Dissipative Equation of Motion for Electromagnetic Radiation in Quantum Dynamics

BUSTAMANTE, CARLOS M.; GADEA, ESTEBAN D.; HORSFIELD, ANDREW; TCHAVDAR TODOROV; GONZÁLEZ LEBRERO, MARIANO C.; DAMIAN A. SCHERLIS

PHYSICAL REVIEW LETTERS

AMER PHYSICAL SOC

Lugar: New York; Año: 2021 vol. 126 p. 87401 - 87401

0031-9007

The dynamical description of the radiative decay of an electronically excited state in realistic many-particle systems is an unresolved challenge. In the present investigation electromagnetic radiation of the charge density is approximated as the power dissipated by a classical dipole, to cast the emission in closed form as a unitary single-electron theory. This results in a formalism of unprecedented efficiency, critical for ab initio modeling, which exhibits at the same time remarkable properties: it quantitatively predicts decay rates, natural broadening, and absorption intensities.
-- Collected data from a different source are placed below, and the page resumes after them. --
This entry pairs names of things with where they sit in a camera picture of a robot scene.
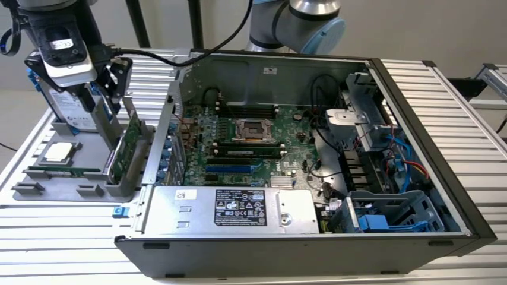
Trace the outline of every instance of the blue connector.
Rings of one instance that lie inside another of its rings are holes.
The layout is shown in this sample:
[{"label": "blue connector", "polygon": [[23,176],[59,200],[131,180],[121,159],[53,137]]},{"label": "blue connector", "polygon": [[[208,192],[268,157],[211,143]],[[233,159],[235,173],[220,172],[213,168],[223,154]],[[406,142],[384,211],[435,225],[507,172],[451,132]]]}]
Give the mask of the blue connector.
[{"label": "blue connector", "polygon": [[251,173],[249,166],[207,166],[205,172],[215,173]]},{"label": "blue connector", "polygon": [[128,218],[128,207],[115,207],[112,210],[113,219],[124,219]]}]

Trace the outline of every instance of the blue cable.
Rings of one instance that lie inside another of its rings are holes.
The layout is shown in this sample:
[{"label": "blue cable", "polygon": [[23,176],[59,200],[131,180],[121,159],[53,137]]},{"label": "blue cable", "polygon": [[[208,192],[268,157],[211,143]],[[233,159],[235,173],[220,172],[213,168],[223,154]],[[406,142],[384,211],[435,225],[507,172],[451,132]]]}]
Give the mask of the blue cable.
[{"label": "blue cable", "polygon": [[[390,140],[394,140],[395,143],[398,143],[402,147],[407,149],[408,157],[412,159],[411,146],[406,144],[399,138],[394,138],[391,135],[388,135],[387,138]],[[404,183],[403,183],[402,189],[399,190],[399,193],[406,193],[410,184],[411,184],[411,165],[407,164],[407,174],[406,174]]]}]

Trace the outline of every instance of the red wire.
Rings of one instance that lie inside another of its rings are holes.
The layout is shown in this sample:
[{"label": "red wire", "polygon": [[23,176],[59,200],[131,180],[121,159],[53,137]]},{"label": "red wire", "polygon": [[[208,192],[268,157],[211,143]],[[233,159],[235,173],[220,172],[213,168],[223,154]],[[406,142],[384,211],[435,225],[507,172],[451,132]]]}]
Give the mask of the red wire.
[{"label": "red wire", "polygon": [[352,150],[356,150],[356,148],[359,147],[359,143],[360,143],[363,137],[371,132],[371,130],[368,130],[368,132],[366,132],[366,133],[359,137],[359,139],[358,139],[356,142],[354,143],[354,148],[352,148]]},{"label": "red wire", "polygon": [[426,173],[426,178],[430,179],[430,173],[428,173],[428,171],[427,171],[427,169],[424,168],[423,165],[420,165],[415,161],[403,160],[403,162],[407,163],[407,164],[415,165],[416,167],[419,167],[424,171],[424,173]]}]

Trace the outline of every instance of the slotted aluminum surface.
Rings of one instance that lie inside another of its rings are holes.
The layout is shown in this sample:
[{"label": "slotted aluminum surface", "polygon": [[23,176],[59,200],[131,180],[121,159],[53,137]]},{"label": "slotted aluminum surface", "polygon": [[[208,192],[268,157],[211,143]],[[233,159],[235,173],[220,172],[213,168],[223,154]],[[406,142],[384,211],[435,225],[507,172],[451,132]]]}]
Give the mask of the slotted aluminum surface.
[{"label": "slotted aluminum surface", "polygon": [[[167,58],[172,56],[171,51],[153,51]],[[133,92],[133,102],[140,117],[156,125],[165,89],[175,74],[171,67],[155,60],[140,57],[133,57],[133,60],[135,70],[129,88]],[[402,73],[400,76],[427,74],[424,69],[408,70],[412,75]],[[498,242],[471,255],[443,257],[407,275],[152,280],[140,274],[139,269],[115,248],[112,237],[121,227],[132,223],[131,218],[111,218],[115,205],[17,202],[12,199],[12,182],[21,180],[20,171],[33,163],[32,155],[51,136],[51,117],[51,113],[44,115],[0,176],[0,277],[4,277],[0,279],[1,284],[507,284],[507,192],[499,189],[468,191],[496,232]],[[456,116],[443,118],[451,118],[451,121],[456,118],[466,119]],[[459,137],[439,138],[450,140],[440,143],[450,144],[451,149],[451,144],[462,140]],[[484,138],[471,139],[474,141],[470,141],[470,144],[491,144]],[[476,169],[467,167],[470,163],[474,163]],[[490,161],[456,161],[452,164],[462,176],[484,173],[502,176],[507,170],[504,164],[492,164]]]}]

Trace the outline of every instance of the power supply label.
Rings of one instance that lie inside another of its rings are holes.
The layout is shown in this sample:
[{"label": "power supply label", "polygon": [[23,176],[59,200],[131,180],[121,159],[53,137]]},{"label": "power supply label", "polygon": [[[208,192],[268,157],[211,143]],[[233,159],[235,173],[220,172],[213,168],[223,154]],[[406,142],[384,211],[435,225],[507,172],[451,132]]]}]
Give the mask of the power supply label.
[{"label": "power supply label", "polygon": [[215,224],[217,226],[267,226],[264,190],[216,190]]}]
Exquisitely accurate excitation lifetimes are obtained from time-dependent DFT simulations for C2+, B+, and Be, of 0.565, 0.831, and 1.97 ns, respectively, in accord with experimental values of 0.57±0.02, 0.86±0.07, and 1.77?2.5 ns. Hence, the present development expands the frontiers of quantum dynamics, bringing within reach first-principles simulations of a wealth of photophysical phenomena, from fluorescence to time-resolved spectroscopies.